1) morphologically identical Blastocystis can be genetically extremely diverse
2) Blastocystis in humans comprises at least 9 species (or, perhaps more correctly, ribosomal lineages), 8 of which can be found in other animals as well.

This means that host origin is not a reliable indicator of organism identity.

Blastocystis appears to exhibit only moderate host specificity - at least at subtype level - , and until a more substantial sampling from various hosts has been carried out, we will have to go with "Blastocystis sp." followed by an appropriate subtype (ST) number (according to species/ribosomal lineage), e.g. "Blastocystis sp. ST3", which is one of the 4 subtypes commonly found in humans.

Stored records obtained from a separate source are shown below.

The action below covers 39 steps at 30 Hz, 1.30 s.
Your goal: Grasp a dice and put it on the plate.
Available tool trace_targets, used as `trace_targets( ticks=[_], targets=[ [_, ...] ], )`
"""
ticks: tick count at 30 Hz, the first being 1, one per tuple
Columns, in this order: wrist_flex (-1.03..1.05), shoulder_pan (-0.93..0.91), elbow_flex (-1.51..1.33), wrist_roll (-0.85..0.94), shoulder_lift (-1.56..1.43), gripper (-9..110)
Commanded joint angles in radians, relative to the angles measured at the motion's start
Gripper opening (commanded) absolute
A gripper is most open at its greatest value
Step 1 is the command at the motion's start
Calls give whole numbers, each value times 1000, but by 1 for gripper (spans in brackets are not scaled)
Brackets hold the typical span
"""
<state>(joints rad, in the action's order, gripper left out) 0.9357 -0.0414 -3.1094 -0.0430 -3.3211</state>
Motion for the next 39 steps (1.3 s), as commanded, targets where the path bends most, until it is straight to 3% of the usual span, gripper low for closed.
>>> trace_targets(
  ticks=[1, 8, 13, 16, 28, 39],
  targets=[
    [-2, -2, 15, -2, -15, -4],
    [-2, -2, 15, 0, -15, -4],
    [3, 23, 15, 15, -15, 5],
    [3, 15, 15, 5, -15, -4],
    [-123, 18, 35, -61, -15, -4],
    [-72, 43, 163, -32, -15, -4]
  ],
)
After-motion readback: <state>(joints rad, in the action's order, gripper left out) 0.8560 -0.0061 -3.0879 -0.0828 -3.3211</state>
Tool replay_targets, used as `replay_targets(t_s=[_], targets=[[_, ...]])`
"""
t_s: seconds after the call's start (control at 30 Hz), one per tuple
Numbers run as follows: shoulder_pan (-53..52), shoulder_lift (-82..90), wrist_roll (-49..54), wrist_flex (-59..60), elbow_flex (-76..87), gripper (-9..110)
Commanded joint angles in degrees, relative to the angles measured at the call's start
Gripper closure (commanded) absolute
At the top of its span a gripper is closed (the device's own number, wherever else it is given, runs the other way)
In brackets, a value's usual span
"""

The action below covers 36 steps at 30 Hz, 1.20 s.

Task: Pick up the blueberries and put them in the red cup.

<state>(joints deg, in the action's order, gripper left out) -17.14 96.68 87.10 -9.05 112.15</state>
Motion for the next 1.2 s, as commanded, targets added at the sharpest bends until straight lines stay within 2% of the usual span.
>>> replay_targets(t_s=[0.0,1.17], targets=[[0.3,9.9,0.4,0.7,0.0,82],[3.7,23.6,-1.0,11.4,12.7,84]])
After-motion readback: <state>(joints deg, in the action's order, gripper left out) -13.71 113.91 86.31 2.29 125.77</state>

In order to make subtype analysis very easy, we have created a site (together with Keith Jolley, Oxford University), where a bulk of sequences can be assigned to subtype in few seconds. Single sequence entries are also possible.

To sum up: Blastocystis hominis is a misleading and currently an invalid taxon.

(Read more about this in our Blastocystis consensus paper from 2007 in Trends in Parasitology)

Thursday, April 5, 2012

Happy Easter!

I’m still exploring the potential of this blog. I’m happy to see that I have a constant flow of visitors. The aim of the blog is to serve primarily as a resource for ”people in business” and for all of those who are colonised with Blastocystis or who take an interest in the parasite for some reason.

As a courtesy to my colleagues, I plan to provide regular updates on Blastocystis research, information on tools that will make your Blastocystis studies easier, SOPs and protocols on lab procedures such as sampling, culture, PCR screening, subtyping, sequence typing (MLST), phylogenetic analysis and identification of (new) subtypes. Occasionally, I will also try to go into more detail with some of the things that I find particularly interesting.

For those not in business but who seek some useful information on Blastocystis I plan to do a short overview with some bullet points in plain language on the clinical and public health significance of Blastocystis, - what to think of it, when to treat, transmission, prevalence, etc. For all, it is important for me to try and provide some impartial information on Blastocystis; there are people out there trying to make a commercial success of Blastocystis, perpetuating anecdotal data and information on the parasite for which there is currently no support.